### Instructions to follow
Of the material below, only the lines from the line containing "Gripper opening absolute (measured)" down to the line containing "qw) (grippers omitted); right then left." belong in the answer, written out exactly.

:: Dataset extract

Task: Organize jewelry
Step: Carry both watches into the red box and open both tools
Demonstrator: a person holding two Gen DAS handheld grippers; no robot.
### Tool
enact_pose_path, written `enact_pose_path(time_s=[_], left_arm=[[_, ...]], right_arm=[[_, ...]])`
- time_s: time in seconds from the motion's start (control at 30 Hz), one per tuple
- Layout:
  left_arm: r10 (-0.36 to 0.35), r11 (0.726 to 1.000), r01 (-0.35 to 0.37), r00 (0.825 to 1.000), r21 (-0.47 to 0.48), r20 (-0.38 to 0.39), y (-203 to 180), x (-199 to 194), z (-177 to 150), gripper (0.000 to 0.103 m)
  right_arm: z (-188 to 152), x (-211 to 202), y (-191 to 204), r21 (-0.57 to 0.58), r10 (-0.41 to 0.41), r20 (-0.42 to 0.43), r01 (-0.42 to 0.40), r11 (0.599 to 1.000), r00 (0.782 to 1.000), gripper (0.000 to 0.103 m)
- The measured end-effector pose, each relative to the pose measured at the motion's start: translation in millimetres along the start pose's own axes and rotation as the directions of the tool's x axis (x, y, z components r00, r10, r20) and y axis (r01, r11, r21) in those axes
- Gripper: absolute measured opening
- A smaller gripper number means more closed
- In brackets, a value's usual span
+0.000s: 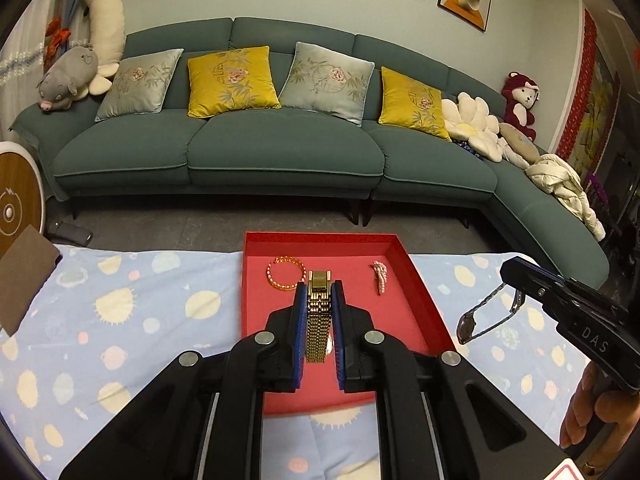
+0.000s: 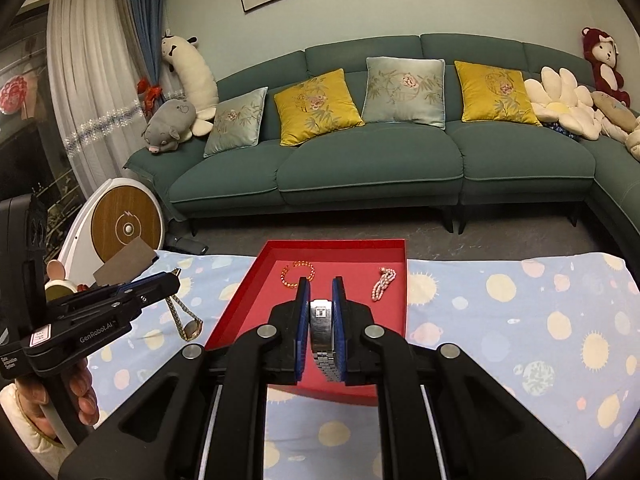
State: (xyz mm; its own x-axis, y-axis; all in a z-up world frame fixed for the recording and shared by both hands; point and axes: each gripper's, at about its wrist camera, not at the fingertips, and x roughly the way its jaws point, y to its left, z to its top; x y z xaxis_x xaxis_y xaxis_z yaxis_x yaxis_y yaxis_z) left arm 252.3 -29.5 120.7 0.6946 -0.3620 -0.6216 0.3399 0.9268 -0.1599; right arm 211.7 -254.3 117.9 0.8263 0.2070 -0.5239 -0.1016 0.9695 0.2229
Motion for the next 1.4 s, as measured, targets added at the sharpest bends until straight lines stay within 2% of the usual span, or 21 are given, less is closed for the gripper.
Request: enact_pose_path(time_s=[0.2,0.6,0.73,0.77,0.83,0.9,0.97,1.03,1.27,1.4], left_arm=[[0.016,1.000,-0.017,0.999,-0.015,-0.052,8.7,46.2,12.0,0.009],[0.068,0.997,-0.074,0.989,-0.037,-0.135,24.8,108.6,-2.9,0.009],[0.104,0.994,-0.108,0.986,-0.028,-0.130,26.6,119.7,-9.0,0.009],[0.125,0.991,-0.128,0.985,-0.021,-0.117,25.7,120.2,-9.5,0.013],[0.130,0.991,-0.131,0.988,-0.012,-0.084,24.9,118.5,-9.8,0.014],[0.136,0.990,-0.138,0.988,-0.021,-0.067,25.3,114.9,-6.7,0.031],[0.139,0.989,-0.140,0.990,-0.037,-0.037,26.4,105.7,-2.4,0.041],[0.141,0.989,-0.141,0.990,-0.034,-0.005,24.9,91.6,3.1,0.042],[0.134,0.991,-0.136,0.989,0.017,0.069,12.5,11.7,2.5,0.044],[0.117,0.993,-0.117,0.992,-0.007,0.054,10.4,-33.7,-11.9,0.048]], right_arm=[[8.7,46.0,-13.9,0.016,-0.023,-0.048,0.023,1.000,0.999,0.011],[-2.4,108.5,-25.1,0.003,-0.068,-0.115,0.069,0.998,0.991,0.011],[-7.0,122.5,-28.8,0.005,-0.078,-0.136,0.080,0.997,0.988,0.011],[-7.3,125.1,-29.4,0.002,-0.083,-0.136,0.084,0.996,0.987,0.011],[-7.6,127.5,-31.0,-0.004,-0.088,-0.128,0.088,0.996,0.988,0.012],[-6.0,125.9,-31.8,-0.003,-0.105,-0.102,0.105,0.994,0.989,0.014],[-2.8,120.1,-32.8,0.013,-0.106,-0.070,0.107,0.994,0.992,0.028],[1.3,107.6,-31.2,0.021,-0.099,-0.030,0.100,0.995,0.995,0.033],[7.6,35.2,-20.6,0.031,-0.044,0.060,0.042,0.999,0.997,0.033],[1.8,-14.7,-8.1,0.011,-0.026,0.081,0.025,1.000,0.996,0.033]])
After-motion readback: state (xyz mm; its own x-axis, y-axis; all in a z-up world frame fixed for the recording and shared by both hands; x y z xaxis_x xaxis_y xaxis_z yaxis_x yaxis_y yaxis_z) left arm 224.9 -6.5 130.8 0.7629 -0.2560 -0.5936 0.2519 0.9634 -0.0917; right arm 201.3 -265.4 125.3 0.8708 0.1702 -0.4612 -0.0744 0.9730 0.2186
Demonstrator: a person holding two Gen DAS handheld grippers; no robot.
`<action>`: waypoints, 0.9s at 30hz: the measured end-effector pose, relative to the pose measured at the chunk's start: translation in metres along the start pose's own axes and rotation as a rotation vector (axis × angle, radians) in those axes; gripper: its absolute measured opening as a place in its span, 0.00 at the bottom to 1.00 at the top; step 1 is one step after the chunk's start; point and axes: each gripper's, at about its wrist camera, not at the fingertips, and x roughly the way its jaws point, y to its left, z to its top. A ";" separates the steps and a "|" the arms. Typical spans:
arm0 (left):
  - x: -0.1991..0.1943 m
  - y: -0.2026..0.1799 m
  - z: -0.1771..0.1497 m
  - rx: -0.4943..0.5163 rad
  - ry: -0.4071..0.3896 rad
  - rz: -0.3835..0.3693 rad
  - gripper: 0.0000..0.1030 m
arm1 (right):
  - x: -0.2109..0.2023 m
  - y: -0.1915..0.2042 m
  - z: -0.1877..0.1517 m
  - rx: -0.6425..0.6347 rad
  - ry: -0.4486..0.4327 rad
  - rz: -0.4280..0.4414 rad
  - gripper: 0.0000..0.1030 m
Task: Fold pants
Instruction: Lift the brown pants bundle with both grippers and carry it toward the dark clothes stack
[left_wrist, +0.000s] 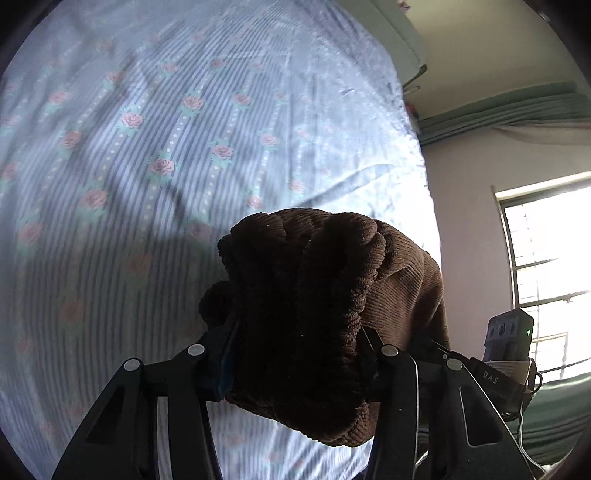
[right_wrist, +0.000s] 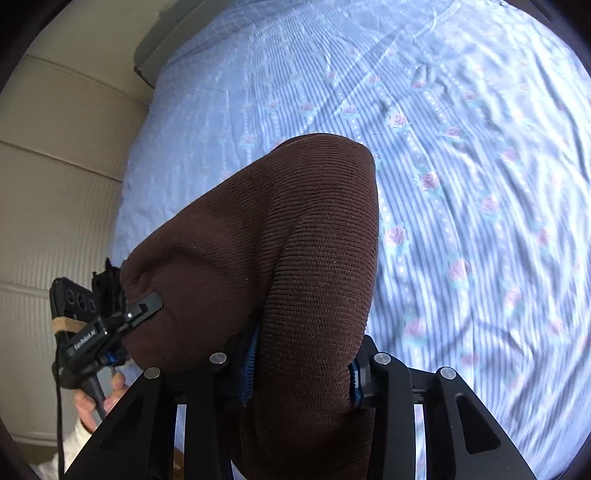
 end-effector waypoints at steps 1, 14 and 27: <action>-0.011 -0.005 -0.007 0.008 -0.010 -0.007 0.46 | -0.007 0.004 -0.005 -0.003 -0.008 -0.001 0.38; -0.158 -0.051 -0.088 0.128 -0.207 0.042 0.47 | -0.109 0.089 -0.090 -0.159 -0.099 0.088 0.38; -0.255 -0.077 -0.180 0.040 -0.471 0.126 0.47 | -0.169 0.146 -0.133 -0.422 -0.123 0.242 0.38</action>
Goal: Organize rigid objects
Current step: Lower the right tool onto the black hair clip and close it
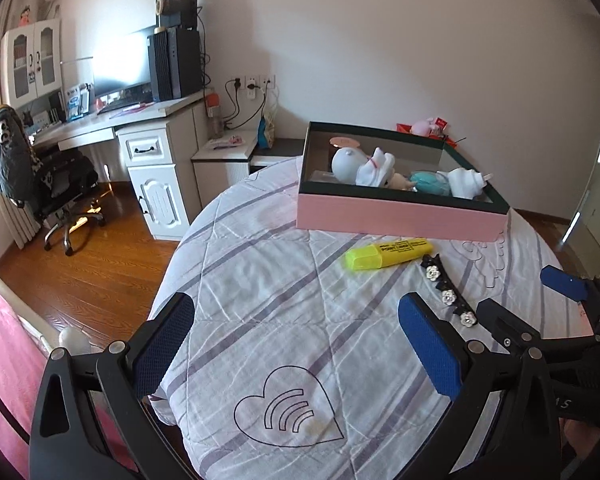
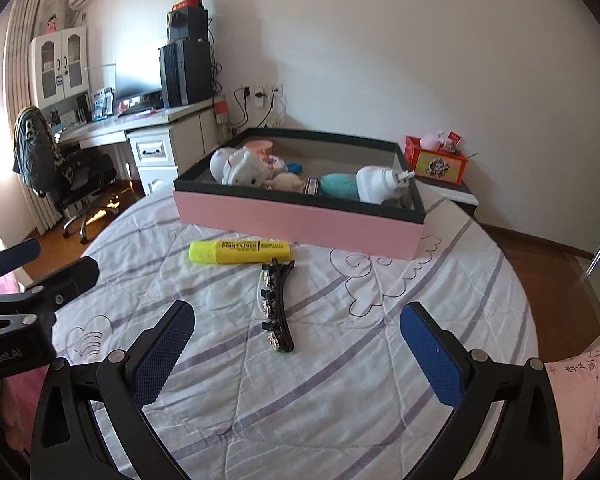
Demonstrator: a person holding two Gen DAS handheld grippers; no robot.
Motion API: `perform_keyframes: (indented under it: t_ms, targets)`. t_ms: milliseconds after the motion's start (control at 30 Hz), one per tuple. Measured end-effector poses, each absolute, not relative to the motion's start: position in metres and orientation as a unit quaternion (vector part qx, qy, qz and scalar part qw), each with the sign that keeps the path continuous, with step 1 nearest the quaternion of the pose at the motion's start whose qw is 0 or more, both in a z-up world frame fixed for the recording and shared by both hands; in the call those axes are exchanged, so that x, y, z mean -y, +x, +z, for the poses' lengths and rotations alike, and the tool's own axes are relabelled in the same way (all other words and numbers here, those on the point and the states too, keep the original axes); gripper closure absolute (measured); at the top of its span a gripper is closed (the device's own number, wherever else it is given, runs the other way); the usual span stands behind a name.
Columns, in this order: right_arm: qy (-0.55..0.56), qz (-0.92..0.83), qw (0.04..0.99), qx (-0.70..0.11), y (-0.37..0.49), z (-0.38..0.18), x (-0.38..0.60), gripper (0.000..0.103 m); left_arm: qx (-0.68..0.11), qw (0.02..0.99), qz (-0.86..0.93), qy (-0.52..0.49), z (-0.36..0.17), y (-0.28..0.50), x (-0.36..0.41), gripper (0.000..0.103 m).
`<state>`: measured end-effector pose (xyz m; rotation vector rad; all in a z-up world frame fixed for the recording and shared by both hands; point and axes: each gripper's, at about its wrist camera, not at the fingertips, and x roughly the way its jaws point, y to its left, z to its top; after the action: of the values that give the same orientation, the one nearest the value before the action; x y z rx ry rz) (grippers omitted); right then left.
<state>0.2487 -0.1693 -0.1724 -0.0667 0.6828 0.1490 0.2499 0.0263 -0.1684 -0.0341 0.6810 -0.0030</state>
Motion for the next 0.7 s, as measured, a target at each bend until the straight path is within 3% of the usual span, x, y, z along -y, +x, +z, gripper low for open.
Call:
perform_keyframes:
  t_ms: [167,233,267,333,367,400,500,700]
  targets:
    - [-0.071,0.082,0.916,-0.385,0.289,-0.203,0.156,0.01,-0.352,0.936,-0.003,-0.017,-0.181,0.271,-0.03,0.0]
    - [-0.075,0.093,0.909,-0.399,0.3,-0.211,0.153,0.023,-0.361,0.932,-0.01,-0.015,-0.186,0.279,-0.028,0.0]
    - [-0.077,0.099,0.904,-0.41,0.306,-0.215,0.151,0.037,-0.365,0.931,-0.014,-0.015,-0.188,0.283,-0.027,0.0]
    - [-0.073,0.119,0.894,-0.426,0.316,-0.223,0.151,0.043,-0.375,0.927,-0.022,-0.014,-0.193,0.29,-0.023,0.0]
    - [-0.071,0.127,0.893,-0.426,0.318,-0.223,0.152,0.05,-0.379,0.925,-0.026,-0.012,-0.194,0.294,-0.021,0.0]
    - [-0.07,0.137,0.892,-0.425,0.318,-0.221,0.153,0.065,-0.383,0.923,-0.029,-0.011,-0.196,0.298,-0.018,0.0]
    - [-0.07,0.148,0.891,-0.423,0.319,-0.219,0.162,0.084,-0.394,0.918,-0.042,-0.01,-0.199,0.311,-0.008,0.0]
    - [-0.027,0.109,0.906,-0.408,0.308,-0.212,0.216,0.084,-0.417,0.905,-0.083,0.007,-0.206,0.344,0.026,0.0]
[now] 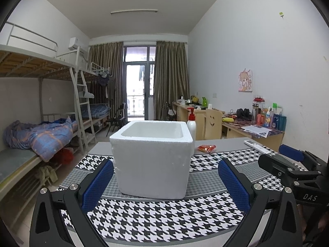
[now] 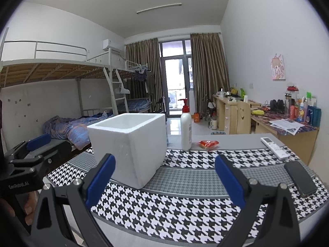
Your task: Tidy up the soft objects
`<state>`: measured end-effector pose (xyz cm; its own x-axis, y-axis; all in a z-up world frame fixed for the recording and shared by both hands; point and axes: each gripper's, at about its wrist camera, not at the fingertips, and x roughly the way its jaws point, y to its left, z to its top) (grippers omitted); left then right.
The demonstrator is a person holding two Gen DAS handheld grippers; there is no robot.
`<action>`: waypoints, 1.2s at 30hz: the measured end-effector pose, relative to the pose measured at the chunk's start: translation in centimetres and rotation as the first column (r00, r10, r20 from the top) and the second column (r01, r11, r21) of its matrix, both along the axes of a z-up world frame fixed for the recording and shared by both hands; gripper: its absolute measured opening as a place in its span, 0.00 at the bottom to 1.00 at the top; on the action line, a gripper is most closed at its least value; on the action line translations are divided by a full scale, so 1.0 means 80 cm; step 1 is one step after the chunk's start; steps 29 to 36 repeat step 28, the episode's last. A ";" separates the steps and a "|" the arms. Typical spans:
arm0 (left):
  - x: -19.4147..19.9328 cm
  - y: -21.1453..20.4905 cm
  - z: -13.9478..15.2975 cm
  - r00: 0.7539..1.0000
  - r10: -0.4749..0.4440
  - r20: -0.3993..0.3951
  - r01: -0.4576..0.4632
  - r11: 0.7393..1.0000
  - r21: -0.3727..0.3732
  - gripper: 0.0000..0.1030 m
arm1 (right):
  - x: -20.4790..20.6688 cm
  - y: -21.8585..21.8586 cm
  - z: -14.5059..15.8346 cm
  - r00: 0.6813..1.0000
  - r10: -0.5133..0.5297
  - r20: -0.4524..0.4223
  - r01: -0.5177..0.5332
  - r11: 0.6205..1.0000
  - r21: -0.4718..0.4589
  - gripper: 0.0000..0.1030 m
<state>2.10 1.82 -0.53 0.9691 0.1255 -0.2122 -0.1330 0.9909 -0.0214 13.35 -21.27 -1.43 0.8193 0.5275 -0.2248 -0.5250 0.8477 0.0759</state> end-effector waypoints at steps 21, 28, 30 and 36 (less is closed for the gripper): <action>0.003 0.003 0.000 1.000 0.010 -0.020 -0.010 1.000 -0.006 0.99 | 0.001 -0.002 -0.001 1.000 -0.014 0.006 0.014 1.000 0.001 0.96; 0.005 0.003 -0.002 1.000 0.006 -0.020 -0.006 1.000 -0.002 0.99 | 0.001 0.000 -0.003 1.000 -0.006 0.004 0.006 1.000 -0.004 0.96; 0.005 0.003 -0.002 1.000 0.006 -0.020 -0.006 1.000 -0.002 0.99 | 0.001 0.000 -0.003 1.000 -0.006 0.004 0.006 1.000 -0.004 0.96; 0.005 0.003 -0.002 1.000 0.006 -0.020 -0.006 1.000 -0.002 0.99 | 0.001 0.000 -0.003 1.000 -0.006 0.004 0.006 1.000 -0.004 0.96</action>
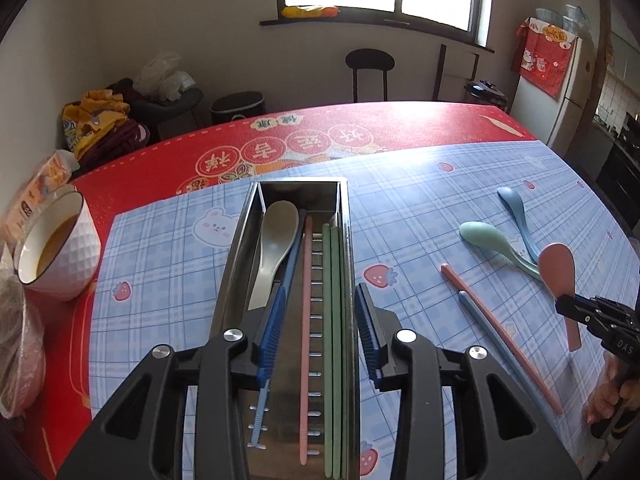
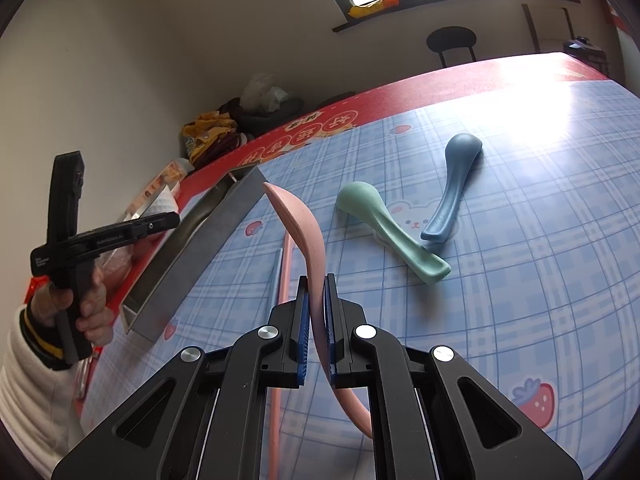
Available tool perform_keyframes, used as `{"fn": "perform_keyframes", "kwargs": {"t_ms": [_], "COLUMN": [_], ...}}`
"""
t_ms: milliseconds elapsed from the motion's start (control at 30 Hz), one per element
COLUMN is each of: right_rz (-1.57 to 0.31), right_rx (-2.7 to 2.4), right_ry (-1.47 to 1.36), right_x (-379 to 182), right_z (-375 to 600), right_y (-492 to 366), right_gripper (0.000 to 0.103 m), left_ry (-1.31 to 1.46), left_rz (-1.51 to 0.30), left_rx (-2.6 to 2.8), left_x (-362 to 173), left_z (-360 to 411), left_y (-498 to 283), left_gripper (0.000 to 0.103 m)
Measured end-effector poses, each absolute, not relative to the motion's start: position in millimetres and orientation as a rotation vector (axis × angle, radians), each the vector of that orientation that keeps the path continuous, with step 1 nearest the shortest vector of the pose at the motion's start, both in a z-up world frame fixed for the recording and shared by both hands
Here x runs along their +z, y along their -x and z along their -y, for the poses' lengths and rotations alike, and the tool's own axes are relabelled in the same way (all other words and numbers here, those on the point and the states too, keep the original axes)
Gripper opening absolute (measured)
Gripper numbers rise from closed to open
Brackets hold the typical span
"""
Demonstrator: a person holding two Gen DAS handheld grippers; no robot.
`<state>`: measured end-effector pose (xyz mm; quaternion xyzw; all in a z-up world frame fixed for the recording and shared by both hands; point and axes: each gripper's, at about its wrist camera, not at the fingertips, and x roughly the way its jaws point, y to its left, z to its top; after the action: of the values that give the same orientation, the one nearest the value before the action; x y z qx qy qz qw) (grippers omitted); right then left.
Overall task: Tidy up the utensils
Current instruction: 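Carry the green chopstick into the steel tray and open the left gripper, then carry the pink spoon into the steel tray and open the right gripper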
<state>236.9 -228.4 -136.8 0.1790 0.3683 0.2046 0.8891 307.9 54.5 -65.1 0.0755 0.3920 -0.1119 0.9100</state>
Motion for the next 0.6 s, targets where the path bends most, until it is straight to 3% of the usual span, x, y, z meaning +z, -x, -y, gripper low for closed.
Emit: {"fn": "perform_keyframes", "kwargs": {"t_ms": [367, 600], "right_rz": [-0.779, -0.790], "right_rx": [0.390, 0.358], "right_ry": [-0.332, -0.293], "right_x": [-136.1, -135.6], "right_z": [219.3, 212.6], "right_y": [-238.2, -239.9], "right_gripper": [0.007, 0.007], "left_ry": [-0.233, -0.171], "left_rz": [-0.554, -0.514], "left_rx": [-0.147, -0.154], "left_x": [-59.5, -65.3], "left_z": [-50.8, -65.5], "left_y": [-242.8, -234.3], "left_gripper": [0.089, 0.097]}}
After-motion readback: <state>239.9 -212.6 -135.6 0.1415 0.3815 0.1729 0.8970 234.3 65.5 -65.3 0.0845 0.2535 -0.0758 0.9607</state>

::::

### Result for this task
Gripper opening absolute (measured)
Gripper numbers rise from closed to open
Brackets hold the typical span
"""
Demonstrator: a person holding two Gen DAS handheld grippers; no robot.
`<state>`: measured end-effector pose (xyz mm; quaternion xyzw; all in a z-up world frame fixed for the recording and shared by both hands; point and axes: each gripper's, at about its wrist camera, not at the fingertips, and x roughly the way its jaws point, y to its left, z to its top; after the action: of the values that give the same orientation, the one nearest the value before the action; x y z qx qy qz qw) (grippers omitted); right then left.

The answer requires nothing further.